Quando a porta se fecha

Era cedo de manhã e ouvi a porta se fechando, olhei para o lado, procurei você na cama e, quando vi, você já não estava mais aqui. O despertador já havia tocado, o sol já havia raiado e, quando me dei por conta que havia acordado, o chuveiro estava ligado. Você estava no seu banho e tudo estava prestes a acontecer mais uma vez. Ficaríamos distantes por mais alguns dias para me machucar por dentro, como aquela comida cheia de acidez.

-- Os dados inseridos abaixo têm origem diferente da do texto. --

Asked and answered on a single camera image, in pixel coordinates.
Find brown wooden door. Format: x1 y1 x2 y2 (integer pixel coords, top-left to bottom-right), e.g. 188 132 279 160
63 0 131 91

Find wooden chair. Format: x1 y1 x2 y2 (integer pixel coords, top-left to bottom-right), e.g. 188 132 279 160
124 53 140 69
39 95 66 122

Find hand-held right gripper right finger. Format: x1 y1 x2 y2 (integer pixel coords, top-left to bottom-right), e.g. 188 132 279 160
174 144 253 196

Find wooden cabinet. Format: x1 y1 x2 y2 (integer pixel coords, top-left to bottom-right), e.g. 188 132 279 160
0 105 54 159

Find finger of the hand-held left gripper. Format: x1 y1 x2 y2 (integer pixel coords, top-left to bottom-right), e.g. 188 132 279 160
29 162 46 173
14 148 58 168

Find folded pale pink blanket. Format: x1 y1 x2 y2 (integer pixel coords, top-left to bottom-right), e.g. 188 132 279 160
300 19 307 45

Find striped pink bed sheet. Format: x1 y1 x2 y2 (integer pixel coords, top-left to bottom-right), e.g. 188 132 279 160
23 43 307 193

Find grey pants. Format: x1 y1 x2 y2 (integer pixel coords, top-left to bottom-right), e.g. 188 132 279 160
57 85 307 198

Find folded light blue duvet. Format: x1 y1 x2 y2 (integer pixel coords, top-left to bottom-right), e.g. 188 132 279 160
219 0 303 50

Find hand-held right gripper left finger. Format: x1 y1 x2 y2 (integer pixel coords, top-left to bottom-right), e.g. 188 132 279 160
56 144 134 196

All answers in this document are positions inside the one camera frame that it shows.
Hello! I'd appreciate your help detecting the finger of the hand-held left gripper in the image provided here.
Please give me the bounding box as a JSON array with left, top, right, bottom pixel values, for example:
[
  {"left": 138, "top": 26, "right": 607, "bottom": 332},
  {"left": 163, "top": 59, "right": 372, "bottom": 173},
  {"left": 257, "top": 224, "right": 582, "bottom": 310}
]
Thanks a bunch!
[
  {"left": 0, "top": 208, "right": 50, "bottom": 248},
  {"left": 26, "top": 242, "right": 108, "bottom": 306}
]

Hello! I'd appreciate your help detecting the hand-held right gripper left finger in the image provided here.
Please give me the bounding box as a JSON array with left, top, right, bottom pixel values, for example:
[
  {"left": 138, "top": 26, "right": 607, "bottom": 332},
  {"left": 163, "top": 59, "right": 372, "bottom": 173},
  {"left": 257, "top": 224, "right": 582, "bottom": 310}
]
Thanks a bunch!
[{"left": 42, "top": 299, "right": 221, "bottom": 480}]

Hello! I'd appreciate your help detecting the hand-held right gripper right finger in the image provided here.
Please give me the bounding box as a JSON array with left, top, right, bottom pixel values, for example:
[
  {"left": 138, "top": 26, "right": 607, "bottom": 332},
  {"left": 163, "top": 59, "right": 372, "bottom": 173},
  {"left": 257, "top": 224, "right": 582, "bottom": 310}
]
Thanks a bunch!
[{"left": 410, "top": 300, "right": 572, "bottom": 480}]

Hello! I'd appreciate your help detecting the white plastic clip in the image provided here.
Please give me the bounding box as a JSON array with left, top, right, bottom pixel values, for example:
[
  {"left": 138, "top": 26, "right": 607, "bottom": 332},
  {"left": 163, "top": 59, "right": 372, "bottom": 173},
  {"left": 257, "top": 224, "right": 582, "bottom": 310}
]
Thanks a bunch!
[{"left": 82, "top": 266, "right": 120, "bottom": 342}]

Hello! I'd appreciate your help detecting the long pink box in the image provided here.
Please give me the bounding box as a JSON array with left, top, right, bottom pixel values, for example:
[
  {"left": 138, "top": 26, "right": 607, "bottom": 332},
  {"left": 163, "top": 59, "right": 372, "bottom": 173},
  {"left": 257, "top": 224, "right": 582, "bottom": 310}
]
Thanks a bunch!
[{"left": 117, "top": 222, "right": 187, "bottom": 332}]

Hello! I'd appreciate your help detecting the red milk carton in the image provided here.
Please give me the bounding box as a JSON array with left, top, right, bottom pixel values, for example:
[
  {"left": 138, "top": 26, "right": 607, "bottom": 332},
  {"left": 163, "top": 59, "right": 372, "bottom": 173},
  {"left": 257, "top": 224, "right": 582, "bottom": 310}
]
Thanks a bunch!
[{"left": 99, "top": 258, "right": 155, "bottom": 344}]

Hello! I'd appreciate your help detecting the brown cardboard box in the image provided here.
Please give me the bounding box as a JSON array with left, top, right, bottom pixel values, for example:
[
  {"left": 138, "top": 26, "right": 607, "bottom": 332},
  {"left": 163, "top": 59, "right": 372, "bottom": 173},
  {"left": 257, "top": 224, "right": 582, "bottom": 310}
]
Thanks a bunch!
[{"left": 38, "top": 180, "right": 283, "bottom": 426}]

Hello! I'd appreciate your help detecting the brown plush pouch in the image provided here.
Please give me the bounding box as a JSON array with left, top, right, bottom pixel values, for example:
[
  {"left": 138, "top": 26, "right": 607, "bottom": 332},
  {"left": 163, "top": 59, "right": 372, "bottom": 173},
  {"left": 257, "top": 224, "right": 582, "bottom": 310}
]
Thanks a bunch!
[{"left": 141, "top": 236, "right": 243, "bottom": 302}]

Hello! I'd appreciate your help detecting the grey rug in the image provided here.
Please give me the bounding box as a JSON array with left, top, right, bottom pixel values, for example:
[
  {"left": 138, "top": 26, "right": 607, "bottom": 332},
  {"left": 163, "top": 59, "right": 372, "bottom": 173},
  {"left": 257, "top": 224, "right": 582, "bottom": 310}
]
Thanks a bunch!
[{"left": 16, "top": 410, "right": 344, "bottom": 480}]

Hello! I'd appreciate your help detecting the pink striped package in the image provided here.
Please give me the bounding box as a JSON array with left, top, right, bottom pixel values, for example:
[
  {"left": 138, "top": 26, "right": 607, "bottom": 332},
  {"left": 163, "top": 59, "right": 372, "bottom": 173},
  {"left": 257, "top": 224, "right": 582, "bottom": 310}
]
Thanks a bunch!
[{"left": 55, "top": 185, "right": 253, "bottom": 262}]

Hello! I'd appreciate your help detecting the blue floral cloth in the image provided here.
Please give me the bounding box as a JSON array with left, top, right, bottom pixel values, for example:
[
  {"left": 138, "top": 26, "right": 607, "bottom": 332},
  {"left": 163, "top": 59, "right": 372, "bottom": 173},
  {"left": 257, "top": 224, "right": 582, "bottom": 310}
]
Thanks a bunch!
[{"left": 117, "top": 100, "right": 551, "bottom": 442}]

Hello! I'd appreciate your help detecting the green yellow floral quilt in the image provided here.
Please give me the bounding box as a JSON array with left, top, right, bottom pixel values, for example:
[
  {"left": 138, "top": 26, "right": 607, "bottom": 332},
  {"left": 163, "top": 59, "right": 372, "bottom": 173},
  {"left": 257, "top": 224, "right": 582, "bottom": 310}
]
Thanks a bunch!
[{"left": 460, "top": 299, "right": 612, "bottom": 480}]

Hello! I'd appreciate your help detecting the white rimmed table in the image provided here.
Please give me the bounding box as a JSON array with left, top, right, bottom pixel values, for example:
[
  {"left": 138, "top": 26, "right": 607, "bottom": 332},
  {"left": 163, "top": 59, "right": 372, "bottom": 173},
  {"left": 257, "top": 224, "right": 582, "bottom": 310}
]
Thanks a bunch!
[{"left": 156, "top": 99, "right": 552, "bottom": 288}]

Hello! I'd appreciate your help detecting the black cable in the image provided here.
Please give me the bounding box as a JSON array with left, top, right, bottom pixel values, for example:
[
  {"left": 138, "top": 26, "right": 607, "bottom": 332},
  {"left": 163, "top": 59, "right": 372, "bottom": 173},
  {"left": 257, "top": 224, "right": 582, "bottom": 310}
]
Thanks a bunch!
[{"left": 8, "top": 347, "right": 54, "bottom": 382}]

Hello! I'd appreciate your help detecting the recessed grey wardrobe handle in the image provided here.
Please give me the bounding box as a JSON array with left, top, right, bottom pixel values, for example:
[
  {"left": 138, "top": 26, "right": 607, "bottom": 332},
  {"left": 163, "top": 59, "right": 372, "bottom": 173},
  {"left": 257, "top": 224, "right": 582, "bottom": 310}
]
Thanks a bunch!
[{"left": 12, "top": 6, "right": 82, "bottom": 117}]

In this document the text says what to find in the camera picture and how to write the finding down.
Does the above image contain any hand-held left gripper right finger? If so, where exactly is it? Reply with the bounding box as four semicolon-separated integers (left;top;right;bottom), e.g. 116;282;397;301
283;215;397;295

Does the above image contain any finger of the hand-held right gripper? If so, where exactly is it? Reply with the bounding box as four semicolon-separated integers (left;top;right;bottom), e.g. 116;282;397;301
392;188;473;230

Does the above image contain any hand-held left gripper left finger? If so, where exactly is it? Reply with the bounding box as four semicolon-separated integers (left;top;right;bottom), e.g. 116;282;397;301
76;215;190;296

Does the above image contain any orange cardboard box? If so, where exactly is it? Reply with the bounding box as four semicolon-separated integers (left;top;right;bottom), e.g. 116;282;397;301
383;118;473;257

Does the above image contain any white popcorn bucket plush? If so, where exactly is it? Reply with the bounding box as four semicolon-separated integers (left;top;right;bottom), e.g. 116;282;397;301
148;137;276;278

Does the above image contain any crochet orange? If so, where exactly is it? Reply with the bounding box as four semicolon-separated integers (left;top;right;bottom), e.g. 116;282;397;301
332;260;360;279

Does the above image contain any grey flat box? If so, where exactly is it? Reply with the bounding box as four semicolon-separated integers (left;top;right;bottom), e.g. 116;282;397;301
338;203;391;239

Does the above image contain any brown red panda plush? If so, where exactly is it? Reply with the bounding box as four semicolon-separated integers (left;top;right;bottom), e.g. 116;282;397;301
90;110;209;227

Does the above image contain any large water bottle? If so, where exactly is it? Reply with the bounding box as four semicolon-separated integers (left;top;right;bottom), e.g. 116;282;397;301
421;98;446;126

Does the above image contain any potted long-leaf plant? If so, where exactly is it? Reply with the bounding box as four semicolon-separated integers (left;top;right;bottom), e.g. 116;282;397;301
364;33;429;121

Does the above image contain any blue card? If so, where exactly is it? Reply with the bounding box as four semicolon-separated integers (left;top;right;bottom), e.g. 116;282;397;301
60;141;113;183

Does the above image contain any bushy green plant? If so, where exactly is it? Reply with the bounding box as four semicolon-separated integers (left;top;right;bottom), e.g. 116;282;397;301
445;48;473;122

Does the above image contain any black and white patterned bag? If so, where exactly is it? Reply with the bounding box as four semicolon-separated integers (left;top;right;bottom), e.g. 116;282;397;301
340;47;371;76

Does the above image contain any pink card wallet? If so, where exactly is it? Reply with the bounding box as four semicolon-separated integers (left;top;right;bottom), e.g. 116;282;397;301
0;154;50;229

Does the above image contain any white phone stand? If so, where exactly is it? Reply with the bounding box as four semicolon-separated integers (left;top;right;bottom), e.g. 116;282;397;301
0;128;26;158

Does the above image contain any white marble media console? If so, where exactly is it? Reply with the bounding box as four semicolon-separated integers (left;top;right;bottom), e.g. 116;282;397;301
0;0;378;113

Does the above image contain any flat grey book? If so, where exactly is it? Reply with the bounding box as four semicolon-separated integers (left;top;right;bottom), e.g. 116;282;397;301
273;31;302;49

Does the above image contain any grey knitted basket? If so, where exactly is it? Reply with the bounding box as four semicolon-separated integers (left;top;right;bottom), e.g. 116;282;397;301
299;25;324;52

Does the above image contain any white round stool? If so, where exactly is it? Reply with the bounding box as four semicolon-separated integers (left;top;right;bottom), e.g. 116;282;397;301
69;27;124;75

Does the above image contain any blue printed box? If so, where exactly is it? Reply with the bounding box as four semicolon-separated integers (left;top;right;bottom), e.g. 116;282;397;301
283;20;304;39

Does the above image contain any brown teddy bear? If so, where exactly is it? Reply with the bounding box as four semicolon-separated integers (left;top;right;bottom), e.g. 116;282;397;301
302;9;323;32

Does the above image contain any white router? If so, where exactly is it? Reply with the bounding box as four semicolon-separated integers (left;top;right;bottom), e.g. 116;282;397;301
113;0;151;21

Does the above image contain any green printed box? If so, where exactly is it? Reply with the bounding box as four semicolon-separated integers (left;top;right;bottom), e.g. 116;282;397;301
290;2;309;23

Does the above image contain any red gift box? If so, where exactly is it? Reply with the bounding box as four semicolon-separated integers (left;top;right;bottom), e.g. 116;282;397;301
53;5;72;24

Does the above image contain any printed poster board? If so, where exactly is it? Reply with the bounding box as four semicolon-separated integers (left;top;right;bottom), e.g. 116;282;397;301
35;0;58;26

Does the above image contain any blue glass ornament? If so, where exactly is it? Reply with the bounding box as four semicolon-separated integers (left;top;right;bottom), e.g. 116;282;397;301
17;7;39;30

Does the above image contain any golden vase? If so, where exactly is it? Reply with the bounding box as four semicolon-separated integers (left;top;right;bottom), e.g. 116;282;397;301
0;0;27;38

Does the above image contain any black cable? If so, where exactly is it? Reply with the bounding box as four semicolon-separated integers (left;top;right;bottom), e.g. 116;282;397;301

Você me acariciava, me dava carinho e até deixava de lado suas coisas para valorizar um pouco do tempo que nos sobrava para ficarmos juntos. Mas o dever ainda nos chama, não é? Ver você desembarcando para o trabalho e fechando a porta mais uma vez, , sem poder te segurar para ficar comigo parecia plena estupidez. Mas eu não sabia mais o que fazer, não dessa vez.

Só quero te pedir pra me livrar desse medo. Eu me sinto uma criança indefesa quando a porta se fecha e eu fico aqui, trancado para dentro. Mulher, deixa ela aberta pelo menos um pouco, para que eu possa observar o quão belo é o seu caminhar, mesmo com a tristeza de ver você indo embora, fico aqui, rezando para que você volte logo e “futuro” se transforme em “agora”.

Vai, tá? Mas pelo amor de Deus, vê se volta. É que quando você precisa ir desse jeito, sem tempo nem de ficarmos para o café, você meche com a minha fé, a vida fica meio fora de ordem, ficam meio torta. Vai, amor, busca teu futuro. Mas não me deixa trancado aqui dentro, não feche a porta.